The results of multiparametric optimization of concrete mixes containing different amounts of RCF, from the standpoint of minimum cost, are presented in

Table 8. Results of concrete mix design according to the proposed method for different strength classes.

fc28 (MPa)	RCF (kg/m3)	C (kg/m3)	SP (% of C)	W (L/m3)	W/C	Ssp (m2/kg)	T (°C)	Na2SiF6 (% of RCF)	Cost (EUR/m3)
50	100	304.5	0.99	160	0.53	336	330	0.91	47.26
	75	301.9	0.95	156	0.52	331	230	0.77	44.86
	50	301.2	0.93	148	0.49	207	54	0.99	42.93
	25	300.0	0.82	163	0.54	292	245	0.84	41.82
	0	318.5	1.00	162	0.51	130	0	0.00	44.58
60	100	377.2	0.99	162	0.43	321	284	0.92	57.05
	75	351.0	0.97	159	0.45	343	427	0.87	52.92
	50	328.1	0.95	157	0.48	313	524	0.99	48.55
	25	316.9	0.97	160	0.50	334	576	0.99	45.79
	0	384.4	1.00	161	0.42	130	0	0.00	53.8

. The data in Table 8 show that for the specified strength of concrete 50–60 MPa, the use of RCF in the amount of 50–75 kg/m³ makes it possible, while maintaining the cost of concrete, to reduce cement consumption by 18–30 kg/m³.

5. Conclusions

• By applying a set of mechanical, chemical, thermal and physico-chemical combined activation methods, the quality parameters of concrete rubble and recycled concrete fines (RCF) derived from it were determined, including the strength of the original concrete, chemical and phase composition, specific surface area, and pozzolanic activity.
• The pozzolanic activity of RCF increases with increasing specific surface area of the particles.
• Using the methodology of experimental design, six-factor experimental-statistical models were obtained for the water demand and compressive strength of concrete, taking into account cement consumption, RCF content and fineness, superplasticizer dosage, accelerator content (sodium silicofluoride), and RF thermal treatment temperature.
• Analysis of the models allowed quantitative evaluation of the influence of the studied factors, ranking them by their effect on water demand and strength, and identifying significant interaction effects.
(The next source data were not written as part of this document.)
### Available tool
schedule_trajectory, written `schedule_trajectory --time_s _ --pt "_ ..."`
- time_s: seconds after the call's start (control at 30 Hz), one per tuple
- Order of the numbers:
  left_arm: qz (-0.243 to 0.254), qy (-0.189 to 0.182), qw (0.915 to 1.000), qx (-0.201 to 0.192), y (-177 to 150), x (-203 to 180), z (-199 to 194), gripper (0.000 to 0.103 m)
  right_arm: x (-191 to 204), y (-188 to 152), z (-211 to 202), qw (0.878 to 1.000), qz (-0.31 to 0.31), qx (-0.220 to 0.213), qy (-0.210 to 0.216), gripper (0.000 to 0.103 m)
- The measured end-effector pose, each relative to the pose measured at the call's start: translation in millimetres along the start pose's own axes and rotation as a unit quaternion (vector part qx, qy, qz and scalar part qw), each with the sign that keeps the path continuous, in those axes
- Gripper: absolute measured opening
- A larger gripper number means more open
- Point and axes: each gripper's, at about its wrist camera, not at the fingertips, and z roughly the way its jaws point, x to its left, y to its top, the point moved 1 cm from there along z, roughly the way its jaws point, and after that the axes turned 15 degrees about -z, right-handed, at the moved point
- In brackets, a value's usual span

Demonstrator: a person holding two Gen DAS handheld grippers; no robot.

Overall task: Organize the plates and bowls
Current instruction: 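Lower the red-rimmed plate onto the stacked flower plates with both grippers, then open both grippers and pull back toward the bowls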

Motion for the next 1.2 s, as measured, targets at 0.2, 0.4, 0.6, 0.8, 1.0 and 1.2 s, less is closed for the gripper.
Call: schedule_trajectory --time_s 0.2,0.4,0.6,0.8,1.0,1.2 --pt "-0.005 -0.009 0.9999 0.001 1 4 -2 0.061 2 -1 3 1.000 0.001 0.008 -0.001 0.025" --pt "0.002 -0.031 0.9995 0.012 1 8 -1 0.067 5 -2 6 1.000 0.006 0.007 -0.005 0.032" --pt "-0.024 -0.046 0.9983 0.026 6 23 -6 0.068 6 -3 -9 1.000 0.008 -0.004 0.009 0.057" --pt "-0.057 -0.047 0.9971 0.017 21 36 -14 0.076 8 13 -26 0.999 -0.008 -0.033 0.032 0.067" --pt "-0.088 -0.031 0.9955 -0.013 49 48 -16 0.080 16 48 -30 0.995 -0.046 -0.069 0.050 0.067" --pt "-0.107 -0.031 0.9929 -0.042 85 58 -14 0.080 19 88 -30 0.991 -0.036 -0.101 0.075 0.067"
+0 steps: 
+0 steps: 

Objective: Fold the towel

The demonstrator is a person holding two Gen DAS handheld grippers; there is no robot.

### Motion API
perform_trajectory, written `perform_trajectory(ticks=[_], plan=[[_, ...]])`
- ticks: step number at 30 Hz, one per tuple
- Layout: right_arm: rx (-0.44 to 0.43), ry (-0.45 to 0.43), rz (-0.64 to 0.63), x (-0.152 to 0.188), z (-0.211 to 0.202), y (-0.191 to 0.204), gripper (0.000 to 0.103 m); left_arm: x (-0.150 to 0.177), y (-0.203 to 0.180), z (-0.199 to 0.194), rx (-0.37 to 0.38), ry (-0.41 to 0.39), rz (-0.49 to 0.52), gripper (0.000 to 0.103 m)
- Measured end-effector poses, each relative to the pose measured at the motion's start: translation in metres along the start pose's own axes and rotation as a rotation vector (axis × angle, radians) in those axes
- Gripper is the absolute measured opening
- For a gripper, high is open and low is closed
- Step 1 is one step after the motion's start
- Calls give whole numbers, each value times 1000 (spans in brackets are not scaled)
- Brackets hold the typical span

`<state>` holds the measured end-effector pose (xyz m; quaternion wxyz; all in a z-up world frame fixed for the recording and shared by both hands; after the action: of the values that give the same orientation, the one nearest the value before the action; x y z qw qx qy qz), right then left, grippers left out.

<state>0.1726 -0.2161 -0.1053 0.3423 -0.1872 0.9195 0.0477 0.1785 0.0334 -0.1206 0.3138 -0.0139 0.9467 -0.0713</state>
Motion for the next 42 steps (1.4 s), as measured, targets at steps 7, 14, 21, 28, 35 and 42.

The SEM-EDS results provide evidence that the use of RCF, particularly with chemical treatment, can significantly alter the hydration chemistry and microstructure of concrete. The formation of low-Ca, Al-rich C–A–S–H phases improves durability potential, while chemical activation helps suppress carbonation and refine the matrix. Conversely, untreated or mechanically treated RCF introduces greater heterogeneity. These findings support the use of the combined activation methods as a more effective strategy for the application of RCFC in cement and concrete.
• It was established that the increase in water demand and reduction in compressive strength caused by RCF addition can be mitigated by using a polyacrylate superplasticizer and by RCF activation through thermal treatment combined with sodium silicofluoride. At a cement consumption of 300 kg/m³, RCF can be added up to 25%; at 400 kg/m³, up to 20%; and at 500 kg/m³, up to 15%, yielding comparable compressive strengths.
• The recommended ranges of fine fractions of recycled concrete (RCF) established in this study are consistent with the general provisions of existing concrete standards (e.g., EN 206 [44], ACI 318 [45]/ACI 555 [46]), which permit the use of mineral admixtures provided that the required performance criteria are met. Accordingly, RCF can be practically classified and utilized as an active mineral admixture without violating current standard specifications for structural concrete.
• Based on analysis of the models for water demand and compressive strength, and using appropriate software, a method of optimal concrete proportioning with the addition of the recycled concrete has been proposed.
• The multiparametric optimization of concrete mixtures with RCF, carried out using the developed methodology from the standpoint of minimum cost, indicates that for a target strength of 50–60 MPa, the incorporation of RCF in the amount of 50–75 kg/m³ allows a reduction in cement consumption by 18–30 kg/m³ while maintaining the overall cost of concrete.